• _WORK REQUEST_:
Whenever "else" appears in a line, please copy that line from the data.

[Opening RAW DATA section]

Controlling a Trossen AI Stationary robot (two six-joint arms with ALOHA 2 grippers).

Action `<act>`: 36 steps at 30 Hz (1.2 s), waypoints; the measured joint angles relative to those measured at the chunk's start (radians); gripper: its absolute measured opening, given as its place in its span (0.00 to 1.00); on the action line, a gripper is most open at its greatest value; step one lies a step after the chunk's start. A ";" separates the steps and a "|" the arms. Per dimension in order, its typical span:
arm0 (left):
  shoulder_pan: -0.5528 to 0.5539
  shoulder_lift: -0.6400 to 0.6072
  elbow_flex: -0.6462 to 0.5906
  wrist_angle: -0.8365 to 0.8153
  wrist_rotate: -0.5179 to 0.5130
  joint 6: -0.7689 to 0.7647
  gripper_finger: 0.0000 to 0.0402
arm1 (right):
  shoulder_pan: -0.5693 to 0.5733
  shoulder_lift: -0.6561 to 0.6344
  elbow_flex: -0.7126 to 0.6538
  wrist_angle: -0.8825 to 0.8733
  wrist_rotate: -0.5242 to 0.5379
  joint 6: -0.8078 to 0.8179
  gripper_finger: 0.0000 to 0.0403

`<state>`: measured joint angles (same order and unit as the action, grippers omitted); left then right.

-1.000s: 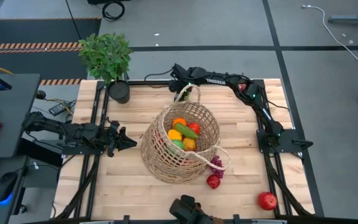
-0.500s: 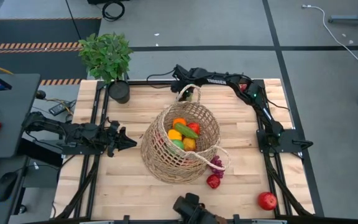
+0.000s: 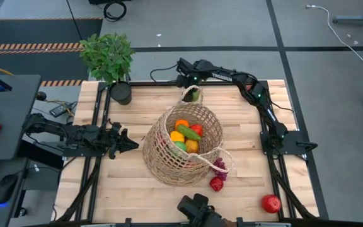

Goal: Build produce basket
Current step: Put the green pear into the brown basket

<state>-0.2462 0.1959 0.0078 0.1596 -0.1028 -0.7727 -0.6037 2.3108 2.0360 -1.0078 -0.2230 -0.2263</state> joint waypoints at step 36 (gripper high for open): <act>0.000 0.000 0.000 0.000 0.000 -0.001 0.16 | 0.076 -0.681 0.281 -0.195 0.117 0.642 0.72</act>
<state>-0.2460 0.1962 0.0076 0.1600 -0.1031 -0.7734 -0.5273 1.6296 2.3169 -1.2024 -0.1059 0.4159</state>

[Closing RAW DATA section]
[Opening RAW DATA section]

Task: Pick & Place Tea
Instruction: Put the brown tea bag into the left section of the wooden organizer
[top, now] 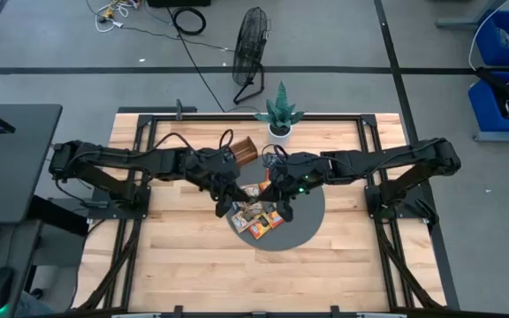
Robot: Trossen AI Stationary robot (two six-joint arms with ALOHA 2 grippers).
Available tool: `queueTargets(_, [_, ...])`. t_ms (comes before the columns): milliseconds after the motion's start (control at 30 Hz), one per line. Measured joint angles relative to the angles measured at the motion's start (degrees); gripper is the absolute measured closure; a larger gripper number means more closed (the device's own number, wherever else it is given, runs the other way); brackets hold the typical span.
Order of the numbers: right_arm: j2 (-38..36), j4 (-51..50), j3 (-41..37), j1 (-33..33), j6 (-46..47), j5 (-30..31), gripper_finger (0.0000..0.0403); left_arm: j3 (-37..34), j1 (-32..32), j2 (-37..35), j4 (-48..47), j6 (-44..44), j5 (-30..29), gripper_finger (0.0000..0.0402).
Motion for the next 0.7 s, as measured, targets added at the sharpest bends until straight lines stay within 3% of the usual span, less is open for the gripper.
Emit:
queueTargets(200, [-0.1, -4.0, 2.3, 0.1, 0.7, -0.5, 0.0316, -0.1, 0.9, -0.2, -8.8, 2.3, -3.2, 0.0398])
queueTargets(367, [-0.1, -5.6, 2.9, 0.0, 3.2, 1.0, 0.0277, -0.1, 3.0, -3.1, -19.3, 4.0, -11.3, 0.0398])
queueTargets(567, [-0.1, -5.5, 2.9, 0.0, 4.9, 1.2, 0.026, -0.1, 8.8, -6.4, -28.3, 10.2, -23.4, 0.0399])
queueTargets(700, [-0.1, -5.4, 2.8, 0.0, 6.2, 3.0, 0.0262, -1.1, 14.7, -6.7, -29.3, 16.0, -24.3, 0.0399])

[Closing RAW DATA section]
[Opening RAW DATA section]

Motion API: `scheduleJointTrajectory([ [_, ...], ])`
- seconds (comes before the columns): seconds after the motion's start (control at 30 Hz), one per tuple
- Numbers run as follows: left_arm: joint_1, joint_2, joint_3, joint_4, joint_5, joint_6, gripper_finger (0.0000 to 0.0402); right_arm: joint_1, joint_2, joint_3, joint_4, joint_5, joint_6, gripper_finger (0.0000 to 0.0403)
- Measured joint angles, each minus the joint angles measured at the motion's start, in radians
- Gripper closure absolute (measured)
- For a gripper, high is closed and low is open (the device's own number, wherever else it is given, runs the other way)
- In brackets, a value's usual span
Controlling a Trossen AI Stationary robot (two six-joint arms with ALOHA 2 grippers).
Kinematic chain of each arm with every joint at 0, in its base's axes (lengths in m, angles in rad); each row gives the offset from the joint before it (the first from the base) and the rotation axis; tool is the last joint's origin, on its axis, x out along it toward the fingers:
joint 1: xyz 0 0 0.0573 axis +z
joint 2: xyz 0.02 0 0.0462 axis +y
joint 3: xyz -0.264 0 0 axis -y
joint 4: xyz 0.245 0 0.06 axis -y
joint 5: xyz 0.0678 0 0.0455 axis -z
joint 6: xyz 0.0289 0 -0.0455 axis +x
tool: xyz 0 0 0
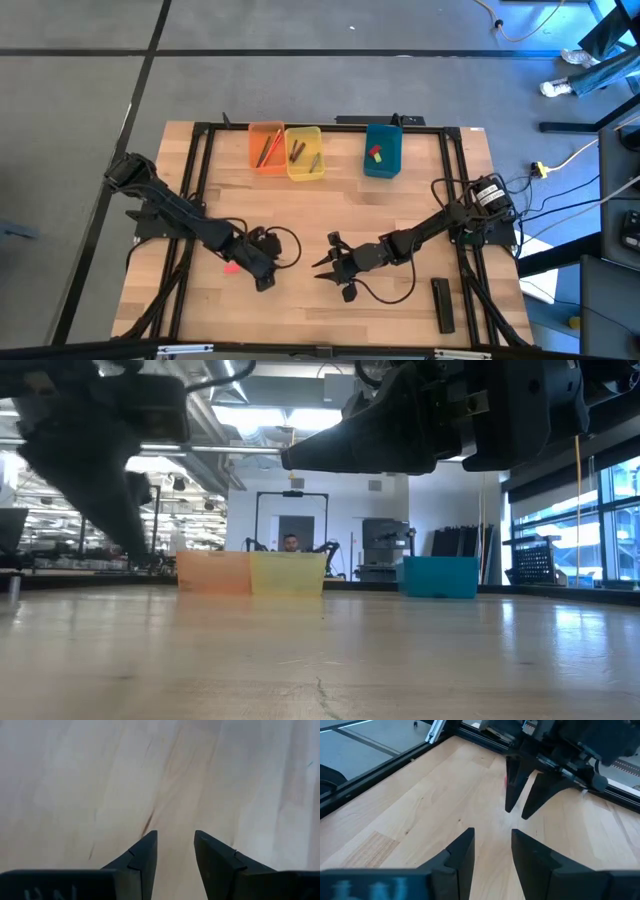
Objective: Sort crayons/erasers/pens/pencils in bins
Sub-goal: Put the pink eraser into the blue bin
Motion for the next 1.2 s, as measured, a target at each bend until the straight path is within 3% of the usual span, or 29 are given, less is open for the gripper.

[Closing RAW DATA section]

• _EXPECTED ANSWER_:
Available tool: `queueTargets(_, [_, ...])`. t_ms (comes before the columns): milliseconds after the motion's start (control at 30 Hz), one per line. Measured joint angles relative to the angles measured at the motion's start (degrees); gripper is the absolute measured closure; a larger gripper number means more closed (the device's own number, wherever else it is given, runs the other way); brackets hold the typical span.
- For a gripper, high is closed and low is open (the device's own number, wherever else it is given, runs the other way)

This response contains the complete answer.